Work item →
Check every line in the listing below for "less". Copy the ones where it occurs.

__________

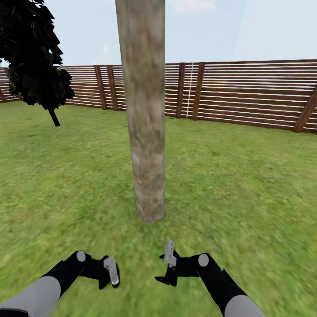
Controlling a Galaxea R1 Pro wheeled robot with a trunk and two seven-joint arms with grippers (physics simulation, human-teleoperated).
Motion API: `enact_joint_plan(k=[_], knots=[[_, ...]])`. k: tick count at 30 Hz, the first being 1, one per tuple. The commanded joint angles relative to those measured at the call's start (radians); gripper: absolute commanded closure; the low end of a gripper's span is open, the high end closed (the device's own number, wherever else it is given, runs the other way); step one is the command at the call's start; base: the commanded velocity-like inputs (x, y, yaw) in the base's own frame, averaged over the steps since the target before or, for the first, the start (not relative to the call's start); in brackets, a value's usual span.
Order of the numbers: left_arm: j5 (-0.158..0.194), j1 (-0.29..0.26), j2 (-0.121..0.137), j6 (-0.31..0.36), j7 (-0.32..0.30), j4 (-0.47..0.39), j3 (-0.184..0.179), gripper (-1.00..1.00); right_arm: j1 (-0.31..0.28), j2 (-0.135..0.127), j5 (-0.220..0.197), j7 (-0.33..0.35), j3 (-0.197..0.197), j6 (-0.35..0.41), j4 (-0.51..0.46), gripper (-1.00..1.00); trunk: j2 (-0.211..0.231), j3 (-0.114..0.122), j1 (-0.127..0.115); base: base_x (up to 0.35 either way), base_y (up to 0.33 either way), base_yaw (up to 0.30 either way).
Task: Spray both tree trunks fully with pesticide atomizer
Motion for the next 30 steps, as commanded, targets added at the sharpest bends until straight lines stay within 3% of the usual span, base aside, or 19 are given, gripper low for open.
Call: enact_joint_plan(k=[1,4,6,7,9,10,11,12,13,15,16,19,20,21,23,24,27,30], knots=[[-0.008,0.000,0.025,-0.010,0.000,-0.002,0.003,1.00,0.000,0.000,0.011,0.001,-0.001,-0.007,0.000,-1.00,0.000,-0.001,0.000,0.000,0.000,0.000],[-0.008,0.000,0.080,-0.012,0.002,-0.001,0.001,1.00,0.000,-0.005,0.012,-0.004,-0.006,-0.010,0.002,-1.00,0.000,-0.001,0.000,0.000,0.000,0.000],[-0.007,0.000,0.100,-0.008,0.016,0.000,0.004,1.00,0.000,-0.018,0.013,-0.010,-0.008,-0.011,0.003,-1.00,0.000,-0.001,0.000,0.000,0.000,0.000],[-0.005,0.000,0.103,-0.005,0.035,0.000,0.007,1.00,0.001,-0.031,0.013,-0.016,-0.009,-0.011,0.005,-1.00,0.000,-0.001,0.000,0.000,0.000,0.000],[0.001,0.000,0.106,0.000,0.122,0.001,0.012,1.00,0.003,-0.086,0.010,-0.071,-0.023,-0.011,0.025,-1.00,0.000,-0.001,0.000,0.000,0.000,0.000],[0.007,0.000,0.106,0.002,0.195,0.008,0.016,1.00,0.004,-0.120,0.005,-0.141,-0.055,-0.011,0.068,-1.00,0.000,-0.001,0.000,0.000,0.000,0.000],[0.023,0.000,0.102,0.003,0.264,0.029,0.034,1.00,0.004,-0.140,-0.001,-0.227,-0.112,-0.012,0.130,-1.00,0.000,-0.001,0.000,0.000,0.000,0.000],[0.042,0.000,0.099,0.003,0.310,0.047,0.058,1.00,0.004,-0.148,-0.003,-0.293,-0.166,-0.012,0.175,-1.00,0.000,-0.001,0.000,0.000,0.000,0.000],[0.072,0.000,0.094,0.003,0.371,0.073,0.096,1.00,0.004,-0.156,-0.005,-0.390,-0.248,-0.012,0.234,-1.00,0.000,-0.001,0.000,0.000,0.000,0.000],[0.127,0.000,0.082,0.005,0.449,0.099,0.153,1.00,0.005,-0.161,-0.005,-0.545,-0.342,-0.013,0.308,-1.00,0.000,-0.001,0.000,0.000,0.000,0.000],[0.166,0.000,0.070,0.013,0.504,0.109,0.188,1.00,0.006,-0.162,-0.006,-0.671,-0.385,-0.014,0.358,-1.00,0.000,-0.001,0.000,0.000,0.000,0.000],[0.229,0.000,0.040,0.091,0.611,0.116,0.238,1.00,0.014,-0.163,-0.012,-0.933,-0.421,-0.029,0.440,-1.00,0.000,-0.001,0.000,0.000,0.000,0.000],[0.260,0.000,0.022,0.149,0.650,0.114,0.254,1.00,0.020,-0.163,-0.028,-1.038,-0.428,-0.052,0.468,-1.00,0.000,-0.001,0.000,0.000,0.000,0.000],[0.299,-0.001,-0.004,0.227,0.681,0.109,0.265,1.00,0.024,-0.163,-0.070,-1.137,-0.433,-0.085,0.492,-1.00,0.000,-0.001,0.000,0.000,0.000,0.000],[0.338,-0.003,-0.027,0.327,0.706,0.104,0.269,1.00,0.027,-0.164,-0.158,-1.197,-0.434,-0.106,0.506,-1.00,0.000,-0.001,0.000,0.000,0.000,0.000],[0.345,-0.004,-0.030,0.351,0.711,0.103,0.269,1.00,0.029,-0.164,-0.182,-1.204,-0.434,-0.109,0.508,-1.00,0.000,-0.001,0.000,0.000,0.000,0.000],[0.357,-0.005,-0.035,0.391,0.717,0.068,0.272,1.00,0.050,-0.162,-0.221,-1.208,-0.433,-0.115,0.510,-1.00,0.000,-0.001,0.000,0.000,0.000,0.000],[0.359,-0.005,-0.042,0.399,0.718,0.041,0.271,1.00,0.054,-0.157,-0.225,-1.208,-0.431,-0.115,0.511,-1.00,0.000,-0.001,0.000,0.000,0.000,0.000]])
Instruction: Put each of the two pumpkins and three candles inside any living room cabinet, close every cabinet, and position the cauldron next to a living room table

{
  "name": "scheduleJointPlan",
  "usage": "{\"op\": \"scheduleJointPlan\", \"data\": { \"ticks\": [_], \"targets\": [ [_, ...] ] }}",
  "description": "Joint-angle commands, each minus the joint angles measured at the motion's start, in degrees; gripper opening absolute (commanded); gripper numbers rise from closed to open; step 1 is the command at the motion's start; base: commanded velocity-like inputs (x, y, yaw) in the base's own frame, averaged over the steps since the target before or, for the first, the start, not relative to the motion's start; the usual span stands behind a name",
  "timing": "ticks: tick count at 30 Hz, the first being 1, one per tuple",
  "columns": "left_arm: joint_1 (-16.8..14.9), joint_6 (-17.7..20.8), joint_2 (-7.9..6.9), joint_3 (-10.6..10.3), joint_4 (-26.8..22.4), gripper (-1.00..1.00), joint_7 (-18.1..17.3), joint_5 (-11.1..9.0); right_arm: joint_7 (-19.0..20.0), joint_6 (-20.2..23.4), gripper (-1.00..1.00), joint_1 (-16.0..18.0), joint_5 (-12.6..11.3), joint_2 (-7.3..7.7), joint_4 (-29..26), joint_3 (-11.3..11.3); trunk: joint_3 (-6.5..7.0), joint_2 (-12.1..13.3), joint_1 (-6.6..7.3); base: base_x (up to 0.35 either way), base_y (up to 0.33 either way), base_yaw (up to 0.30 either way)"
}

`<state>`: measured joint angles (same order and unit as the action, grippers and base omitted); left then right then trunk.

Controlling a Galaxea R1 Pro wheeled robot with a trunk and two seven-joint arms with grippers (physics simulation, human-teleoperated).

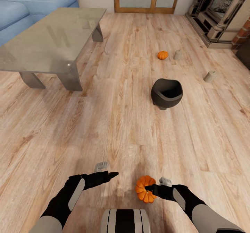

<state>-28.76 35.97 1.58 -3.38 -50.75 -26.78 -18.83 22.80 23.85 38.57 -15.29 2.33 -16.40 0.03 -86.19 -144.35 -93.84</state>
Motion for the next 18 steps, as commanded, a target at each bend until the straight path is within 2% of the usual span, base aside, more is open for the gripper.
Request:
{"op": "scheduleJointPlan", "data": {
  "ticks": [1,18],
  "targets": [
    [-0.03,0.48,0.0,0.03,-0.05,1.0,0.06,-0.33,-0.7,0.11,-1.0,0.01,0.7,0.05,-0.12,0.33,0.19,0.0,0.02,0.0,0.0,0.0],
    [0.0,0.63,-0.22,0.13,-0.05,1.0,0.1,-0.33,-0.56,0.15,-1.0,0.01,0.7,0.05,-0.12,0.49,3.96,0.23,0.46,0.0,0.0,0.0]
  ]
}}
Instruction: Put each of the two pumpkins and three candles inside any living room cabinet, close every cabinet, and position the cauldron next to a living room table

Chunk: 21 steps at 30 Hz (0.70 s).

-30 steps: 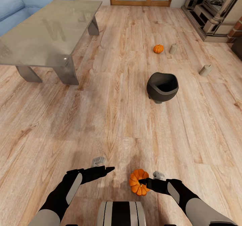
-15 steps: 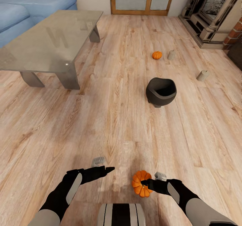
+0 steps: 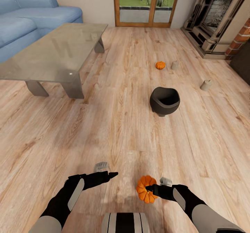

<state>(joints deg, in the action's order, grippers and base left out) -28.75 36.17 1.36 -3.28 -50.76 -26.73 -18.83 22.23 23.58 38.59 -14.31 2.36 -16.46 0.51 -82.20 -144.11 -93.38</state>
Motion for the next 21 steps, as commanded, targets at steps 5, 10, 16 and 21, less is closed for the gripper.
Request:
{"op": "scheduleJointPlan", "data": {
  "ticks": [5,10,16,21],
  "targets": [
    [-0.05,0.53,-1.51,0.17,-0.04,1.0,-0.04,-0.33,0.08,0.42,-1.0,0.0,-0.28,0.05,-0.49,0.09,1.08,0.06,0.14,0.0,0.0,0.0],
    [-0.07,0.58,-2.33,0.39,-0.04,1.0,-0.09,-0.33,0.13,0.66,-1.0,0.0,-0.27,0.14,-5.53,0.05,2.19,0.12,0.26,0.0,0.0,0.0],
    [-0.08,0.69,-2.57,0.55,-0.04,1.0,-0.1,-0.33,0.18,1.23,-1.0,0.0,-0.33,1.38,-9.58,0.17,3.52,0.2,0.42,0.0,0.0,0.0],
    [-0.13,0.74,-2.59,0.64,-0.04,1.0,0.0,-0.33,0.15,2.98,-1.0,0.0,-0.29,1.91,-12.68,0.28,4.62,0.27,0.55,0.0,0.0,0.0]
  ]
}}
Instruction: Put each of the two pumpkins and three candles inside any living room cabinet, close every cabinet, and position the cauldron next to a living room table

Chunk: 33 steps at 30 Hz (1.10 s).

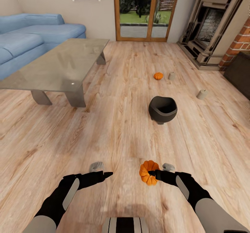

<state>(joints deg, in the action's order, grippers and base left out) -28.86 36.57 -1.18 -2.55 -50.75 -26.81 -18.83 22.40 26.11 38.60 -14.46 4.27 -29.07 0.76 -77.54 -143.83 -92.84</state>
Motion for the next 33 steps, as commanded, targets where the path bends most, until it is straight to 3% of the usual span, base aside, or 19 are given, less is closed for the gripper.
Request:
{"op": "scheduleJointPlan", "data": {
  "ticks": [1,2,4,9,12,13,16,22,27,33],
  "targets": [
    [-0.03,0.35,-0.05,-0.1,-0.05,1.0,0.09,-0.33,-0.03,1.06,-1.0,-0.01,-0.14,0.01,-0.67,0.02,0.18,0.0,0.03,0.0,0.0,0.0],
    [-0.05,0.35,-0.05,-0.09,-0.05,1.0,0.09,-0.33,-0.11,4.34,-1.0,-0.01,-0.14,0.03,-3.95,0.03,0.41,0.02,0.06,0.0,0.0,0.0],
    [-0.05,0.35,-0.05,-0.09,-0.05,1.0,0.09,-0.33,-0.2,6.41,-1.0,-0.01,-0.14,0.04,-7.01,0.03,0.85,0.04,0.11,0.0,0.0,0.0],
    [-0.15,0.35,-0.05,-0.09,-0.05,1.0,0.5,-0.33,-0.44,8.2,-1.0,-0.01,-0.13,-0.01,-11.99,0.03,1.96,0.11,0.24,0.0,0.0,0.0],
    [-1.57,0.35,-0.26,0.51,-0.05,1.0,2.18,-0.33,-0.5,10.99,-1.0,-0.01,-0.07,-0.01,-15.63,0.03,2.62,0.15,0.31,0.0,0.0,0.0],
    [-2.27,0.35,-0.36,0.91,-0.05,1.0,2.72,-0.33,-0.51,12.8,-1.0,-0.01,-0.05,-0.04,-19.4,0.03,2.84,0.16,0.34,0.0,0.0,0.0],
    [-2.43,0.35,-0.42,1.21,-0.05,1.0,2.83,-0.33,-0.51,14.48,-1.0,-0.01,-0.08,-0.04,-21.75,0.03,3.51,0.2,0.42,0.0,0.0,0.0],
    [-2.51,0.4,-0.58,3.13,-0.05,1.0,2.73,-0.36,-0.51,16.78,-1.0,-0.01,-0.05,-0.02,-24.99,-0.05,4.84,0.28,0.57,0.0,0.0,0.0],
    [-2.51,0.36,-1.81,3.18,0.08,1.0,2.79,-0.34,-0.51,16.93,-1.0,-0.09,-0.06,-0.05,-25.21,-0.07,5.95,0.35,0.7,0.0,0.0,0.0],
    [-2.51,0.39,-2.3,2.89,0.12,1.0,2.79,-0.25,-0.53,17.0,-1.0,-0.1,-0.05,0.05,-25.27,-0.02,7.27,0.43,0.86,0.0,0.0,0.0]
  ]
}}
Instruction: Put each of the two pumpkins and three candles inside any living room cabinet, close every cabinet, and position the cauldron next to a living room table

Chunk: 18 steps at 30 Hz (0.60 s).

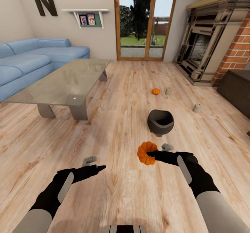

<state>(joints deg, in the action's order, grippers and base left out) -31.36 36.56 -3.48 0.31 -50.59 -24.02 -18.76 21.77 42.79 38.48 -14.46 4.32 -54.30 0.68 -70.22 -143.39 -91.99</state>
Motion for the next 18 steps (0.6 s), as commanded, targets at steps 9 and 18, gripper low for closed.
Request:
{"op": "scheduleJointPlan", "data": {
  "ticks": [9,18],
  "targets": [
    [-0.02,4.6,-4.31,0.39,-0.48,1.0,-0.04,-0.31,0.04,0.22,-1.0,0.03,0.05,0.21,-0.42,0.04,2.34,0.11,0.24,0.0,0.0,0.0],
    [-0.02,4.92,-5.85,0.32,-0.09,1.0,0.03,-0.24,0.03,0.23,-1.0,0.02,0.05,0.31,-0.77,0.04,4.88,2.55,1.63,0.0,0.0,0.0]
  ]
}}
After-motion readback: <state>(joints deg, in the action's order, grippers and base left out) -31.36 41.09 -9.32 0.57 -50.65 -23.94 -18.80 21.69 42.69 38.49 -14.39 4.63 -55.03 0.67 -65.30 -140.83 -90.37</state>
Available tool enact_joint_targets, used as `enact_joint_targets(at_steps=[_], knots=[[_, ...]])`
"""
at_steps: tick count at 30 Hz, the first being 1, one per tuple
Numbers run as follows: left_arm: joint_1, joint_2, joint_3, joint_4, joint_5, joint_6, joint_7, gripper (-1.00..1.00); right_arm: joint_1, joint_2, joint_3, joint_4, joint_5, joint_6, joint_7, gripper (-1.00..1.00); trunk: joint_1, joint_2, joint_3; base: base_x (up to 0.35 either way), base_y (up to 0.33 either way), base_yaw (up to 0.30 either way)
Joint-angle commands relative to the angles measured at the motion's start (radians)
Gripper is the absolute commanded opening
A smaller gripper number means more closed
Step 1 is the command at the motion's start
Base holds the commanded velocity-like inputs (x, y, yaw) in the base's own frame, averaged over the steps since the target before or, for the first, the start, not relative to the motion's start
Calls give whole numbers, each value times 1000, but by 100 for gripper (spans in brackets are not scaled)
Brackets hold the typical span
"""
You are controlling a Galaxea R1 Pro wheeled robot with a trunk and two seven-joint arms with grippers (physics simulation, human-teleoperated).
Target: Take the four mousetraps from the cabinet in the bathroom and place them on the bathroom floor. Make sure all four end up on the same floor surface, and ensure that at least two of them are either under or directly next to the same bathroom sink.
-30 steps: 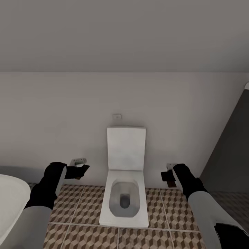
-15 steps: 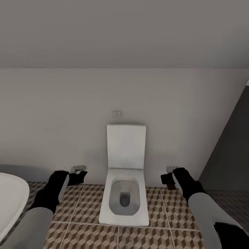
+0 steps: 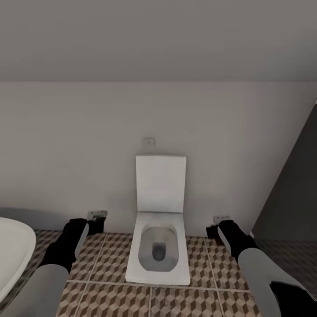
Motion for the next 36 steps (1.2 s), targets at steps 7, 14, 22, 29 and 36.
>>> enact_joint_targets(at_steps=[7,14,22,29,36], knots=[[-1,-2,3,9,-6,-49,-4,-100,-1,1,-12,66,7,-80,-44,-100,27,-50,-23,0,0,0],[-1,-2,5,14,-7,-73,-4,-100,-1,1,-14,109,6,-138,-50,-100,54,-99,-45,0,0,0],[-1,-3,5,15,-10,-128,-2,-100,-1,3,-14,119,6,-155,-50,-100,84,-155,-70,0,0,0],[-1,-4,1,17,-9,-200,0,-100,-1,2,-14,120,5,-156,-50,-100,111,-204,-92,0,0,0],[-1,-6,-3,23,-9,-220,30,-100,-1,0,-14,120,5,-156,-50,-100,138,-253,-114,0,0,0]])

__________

Expected output →
Motion for the next 21 steps, as commanded, targets at steps 5, 10, 16 and 21, less is closed for the gripper.
Motion for the next 33 steps, as commanded, targets where the path bends most, until it is straight to 3% of the usual span, base aside, or 19 are given, less is closed for the gripper.

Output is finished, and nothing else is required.